* [WHAT YOU WILL DO]: Pick out all lines in the listing holding the string "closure" and copy them.

--*--

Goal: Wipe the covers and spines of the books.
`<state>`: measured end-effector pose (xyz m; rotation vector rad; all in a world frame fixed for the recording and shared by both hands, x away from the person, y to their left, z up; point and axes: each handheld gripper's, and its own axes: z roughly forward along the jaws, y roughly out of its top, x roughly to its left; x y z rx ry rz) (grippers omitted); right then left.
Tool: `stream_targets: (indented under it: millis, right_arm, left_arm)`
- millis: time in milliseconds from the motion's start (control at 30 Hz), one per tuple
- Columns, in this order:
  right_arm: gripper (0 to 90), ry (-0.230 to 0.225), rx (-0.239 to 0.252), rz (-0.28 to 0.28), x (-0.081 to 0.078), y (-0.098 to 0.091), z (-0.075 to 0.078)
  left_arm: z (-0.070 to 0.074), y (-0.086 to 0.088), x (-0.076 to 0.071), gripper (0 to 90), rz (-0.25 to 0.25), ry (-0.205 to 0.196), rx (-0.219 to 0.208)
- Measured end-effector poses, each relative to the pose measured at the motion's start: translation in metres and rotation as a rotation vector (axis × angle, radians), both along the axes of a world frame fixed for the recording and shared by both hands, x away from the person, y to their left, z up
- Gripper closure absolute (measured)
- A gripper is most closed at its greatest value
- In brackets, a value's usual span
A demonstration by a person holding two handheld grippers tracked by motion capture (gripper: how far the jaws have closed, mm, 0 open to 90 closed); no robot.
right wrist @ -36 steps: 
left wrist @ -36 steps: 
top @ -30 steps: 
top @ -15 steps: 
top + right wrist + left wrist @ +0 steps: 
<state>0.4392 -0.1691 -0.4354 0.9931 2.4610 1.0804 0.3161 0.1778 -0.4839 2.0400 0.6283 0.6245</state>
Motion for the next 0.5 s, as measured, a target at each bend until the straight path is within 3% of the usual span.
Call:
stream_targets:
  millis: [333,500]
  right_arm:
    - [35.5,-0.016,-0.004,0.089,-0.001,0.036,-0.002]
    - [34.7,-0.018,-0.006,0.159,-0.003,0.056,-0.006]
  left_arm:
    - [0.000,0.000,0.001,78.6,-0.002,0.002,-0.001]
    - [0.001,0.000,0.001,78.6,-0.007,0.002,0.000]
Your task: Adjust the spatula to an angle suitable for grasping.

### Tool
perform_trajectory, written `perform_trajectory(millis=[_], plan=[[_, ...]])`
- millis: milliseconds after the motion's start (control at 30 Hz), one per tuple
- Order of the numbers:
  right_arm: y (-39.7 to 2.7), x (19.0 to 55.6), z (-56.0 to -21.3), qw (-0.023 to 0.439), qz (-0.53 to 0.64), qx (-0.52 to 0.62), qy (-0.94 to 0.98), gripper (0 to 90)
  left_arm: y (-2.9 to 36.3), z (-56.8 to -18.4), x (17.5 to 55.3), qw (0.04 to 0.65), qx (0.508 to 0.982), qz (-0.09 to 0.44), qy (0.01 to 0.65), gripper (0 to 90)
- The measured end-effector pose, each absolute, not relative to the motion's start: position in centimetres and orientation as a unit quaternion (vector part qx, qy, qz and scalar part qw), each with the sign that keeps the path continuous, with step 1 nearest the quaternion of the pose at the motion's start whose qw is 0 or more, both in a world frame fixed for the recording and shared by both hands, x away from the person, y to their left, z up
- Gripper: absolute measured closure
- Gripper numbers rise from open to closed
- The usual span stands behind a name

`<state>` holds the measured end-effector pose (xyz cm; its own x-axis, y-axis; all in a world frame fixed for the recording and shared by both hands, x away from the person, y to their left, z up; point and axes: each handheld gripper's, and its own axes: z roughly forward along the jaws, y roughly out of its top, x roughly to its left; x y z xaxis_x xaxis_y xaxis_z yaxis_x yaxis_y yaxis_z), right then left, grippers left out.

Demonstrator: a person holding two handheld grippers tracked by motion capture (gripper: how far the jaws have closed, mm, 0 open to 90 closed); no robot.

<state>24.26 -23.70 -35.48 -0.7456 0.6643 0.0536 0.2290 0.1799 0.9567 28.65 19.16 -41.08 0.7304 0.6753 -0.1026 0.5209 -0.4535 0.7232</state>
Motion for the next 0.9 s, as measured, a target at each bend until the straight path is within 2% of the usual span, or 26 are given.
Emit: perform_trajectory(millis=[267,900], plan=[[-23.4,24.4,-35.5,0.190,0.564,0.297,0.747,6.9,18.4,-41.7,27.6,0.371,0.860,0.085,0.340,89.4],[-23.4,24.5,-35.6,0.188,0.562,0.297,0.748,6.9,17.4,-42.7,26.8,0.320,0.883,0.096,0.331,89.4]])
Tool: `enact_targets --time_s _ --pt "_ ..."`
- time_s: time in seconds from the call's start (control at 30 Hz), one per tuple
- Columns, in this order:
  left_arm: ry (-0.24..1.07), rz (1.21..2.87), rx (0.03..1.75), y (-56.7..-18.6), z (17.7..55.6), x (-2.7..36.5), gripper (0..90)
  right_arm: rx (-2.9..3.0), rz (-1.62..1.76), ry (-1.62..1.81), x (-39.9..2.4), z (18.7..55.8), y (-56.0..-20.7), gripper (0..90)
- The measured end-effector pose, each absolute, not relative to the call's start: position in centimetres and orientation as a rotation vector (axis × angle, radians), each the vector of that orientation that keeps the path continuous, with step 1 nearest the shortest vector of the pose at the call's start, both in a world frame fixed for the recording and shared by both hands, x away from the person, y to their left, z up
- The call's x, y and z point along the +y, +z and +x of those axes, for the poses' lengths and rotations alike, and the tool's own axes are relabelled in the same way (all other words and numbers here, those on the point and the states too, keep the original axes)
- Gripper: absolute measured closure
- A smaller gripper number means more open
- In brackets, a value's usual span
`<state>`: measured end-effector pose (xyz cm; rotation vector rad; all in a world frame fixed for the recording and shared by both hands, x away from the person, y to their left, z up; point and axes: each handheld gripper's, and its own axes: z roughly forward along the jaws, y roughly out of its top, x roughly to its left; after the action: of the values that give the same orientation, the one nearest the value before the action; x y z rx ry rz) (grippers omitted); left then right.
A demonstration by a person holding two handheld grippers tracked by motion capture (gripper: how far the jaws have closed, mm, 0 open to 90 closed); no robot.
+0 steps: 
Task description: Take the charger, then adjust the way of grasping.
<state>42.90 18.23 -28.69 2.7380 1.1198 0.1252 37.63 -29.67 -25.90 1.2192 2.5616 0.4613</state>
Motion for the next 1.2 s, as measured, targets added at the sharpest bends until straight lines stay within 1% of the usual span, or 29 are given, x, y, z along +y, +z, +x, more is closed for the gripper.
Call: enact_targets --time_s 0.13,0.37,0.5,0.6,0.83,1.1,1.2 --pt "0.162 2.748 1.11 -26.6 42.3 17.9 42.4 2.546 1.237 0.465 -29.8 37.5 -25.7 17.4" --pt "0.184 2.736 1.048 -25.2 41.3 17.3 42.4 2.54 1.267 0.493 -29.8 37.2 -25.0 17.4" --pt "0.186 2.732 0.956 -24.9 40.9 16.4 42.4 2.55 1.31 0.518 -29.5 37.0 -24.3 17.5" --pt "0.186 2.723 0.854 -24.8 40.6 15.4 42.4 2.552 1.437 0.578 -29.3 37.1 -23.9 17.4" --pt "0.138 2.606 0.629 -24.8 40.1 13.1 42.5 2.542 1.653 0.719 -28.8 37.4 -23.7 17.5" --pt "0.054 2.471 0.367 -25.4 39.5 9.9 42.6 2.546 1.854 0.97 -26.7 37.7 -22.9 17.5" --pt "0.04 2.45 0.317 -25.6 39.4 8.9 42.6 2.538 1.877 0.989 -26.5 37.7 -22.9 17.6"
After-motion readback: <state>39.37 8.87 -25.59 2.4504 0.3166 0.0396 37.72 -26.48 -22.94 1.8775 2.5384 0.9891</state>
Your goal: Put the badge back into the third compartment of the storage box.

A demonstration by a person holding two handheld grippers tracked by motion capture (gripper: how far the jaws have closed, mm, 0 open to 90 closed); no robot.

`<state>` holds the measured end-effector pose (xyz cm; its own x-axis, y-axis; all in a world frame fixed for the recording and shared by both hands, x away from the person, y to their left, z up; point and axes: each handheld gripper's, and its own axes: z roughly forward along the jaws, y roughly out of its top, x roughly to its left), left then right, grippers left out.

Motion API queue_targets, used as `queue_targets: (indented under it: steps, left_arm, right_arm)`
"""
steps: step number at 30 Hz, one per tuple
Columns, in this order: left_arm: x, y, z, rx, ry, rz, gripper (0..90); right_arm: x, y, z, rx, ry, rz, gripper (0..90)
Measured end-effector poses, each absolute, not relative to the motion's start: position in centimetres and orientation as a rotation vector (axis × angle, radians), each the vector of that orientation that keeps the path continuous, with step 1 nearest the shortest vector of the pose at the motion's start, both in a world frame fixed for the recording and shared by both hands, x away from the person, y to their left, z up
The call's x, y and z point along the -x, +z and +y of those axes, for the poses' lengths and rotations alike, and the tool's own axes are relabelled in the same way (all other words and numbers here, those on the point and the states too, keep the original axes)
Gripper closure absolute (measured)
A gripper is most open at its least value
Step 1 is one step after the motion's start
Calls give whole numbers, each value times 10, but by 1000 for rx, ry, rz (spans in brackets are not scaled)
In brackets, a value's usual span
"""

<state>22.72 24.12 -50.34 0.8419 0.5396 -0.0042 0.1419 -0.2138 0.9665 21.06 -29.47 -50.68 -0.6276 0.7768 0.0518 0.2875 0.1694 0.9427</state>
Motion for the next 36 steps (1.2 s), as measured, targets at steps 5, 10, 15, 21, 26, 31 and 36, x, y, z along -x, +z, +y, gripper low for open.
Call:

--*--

* [OUTPUT]:
- Gripper closure absolute (measured)
- Gripper: absolute measured closure
- Gripper: absolute measured closure
Gripper closure absolute (measured)

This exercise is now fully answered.